Oggi la conclusione del primo blocco di appuntamenti con la proiezione di “La terra tremano” di Giorgio Felicetti. Il programma di oggi parte già alle 17 con la proiezione di “Corti Young”, spazio riservato alle scuole in collaborazione con l’istituto comprensivo via Tacito e con il cortometraggio “Dalle macerie verso la luce”, realizzato dai ragazzi dei licei Da Vinci. Alle ore 21.15 la proiezione del documentario “Aftershock – La terra tremano” per la regia di Michele Ciardulli da un’idea di Giorgio Felicetti. Il film è un grande affresco di storie personali, di interviste e di personaggi: una intensa testimonianza su quanto accaduto dal 2016 in poi nei territori delle Marche e nei comuni del cratere sismico. Al termine della proiezione seguirà l’incontro con Giorgio Felicetti.

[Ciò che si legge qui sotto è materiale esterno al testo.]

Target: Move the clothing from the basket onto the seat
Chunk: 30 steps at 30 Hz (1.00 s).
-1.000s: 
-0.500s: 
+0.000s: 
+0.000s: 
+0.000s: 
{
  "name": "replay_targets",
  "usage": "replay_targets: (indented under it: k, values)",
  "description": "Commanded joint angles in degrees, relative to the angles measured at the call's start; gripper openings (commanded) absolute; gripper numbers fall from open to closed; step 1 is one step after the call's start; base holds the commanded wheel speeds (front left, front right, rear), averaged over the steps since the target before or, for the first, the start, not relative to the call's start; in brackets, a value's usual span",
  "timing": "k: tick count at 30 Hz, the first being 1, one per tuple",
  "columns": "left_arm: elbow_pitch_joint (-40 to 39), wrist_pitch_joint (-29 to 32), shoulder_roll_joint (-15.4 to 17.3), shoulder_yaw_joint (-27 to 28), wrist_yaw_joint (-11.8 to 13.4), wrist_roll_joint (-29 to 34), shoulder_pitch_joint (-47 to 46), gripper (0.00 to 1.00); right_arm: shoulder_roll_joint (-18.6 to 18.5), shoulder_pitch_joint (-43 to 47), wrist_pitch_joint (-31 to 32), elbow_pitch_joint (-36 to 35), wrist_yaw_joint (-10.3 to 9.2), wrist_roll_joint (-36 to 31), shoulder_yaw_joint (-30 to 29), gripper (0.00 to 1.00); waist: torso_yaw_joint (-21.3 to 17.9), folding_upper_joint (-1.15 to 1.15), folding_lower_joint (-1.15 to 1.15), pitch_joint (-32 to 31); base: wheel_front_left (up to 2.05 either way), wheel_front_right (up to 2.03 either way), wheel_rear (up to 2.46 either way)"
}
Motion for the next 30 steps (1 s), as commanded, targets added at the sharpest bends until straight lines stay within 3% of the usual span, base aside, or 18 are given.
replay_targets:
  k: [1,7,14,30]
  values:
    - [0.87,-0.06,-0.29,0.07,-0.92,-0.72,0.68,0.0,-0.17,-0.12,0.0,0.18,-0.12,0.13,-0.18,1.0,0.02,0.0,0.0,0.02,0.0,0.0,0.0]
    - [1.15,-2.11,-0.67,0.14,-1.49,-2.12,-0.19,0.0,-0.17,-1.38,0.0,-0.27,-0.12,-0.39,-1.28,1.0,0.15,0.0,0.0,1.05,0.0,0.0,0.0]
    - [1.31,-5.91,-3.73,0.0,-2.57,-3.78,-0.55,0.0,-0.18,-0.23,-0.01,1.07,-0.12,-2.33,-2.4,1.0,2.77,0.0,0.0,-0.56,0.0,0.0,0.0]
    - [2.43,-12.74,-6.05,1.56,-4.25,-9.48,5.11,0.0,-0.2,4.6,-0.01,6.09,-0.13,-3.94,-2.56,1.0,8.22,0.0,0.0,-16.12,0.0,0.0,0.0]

Intanto ieri è stato ospite nel secondo giorno di programmazione della rassegna il regista Marescotti Ruspoli, che ha portato al cine-teatro Cecchetti il suo Amusia. «Il film ruota attorno alla parola “sogni” – ha spiegato Marescotti Ruspoli – perché i personaggi cercano di perseguire i propri sogni e anche per me dirigere questo mio primo lungometraggio ha rappresentato un sogno. Quando si prova a fare un film come nel mio caso in solitaria, non conoscevo nessuno nell’industria cinematografica, il sogno è un foglio bianco, rassicurante perché libero ma allo stesso tempo spaventoso. È stata allora una lotta costante per mantenere vivo il sogno, in maniera concreta e non solo superficiale o romantica: il sogno è sacrificarsi per una meta che può o non può arrivare».